[ENTRIES SUPPLIED — start]
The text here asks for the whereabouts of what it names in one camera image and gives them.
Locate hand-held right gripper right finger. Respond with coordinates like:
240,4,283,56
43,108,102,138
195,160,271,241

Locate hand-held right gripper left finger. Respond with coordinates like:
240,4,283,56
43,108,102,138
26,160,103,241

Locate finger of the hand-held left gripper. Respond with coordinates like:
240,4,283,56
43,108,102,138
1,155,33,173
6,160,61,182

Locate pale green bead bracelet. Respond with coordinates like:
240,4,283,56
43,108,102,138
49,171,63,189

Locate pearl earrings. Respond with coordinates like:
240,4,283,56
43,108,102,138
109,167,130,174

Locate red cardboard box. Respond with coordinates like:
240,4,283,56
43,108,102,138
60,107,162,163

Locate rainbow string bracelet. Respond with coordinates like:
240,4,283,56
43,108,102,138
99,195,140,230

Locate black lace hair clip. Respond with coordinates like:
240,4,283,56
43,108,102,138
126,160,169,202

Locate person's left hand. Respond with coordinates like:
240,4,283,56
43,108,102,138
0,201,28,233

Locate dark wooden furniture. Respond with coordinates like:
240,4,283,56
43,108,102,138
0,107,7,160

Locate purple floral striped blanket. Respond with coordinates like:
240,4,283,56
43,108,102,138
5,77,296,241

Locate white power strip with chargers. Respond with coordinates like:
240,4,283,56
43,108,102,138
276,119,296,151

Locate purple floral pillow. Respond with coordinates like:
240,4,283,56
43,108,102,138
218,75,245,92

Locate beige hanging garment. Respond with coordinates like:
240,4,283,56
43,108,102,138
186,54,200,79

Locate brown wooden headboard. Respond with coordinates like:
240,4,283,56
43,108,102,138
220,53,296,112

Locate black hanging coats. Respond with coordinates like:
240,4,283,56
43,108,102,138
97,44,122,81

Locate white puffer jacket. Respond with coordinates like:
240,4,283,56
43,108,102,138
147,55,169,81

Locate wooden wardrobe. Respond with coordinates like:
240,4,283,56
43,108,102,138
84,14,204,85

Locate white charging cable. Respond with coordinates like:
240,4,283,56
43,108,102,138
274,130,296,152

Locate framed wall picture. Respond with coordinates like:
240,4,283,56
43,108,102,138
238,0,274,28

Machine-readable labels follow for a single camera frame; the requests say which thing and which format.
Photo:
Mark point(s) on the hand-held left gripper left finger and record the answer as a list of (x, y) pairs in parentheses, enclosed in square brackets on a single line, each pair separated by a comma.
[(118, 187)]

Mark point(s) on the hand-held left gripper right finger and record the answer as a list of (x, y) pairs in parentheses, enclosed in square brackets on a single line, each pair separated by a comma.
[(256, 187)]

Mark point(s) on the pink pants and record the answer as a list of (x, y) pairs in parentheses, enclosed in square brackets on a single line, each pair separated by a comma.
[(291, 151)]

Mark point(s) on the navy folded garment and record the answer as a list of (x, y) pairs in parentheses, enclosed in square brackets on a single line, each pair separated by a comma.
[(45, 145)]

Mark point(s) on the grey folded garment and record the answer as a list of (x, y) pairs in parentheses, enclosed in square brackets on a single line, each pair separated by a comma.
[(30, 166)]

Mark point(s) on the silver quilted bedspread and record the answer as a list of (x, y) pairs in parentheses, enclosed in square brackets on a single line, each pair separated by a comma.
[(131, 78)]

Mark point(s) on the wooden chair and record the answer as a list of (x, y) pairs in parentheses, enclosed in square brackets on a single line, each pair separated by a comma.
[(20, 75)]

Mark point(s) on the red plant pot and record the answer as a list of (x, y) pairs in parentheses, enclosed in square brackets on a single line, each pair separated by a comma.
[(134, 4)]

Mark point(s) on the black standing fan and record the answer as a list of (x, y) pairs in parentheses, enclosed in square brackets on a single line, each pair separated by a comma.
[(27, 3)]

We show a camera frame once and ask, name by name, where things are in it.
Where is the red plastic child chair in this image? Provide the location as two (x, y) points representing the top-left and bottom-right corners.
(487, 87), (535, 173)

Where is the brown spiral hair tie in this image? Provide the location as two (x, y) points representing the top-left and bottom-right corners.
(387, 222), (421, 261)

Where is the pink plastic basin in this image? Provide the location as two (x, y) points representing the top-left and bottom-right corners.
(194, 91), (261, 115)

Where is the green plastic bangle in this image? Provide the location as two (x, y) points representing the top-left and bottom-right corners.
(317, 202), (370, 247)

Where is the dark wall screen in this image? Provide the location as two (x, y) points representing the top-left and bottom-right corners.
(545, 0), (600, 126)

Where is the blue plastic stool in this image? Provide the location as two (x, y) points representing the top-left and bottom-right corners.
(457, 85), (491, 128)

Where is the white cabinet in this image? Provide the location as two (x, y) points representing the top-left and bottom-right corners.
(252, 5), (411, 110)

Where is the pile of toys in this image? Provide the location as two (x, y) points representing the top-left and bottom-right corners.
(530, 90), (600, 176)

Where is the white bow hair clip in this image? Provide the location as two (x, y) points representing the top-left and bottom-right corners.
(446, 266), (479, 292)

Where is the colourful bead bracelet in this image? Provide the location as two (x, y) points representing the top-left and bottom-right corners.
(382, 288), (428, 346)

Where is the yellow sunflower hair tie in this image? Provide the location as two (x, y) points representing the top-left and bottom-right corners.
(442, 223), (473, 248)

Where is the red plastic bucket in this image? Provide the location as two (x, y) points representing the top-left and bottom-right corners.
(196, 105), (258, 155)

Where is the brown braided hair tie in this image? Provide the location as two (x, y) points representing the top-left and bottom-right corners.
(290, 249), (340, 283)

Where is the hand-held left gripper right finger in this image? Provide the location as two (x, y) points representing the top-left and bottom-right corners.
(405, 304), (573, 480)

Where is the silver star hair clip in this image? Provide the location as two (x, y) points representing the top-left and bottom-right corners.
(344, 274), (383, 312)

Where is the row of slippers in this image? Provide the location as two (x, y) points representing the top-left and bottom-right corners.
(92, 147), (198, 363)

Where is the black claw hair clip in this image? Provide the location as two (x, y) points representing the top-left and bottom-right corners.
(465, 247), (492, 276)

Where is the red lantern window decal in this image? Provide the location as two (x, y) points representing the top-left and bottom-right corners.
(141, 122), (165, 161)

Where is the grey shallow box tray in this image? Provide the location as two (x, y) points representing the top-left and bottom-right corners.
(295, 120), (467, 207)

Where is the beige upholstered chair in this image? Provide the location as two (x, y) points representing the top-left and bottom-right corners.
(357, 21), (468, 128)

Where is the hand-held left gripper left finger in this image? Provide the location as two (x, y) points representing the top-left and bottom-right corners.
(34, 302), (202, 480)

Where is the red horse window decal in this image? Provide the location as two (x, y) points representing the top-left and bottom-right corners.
[ENTRIES SUPPLIED — finish]
**ABOUT THIS TASK**
Please say how many lines in the records above contain the word "hanging". Give the number alone.

**ANSWER AREA**
2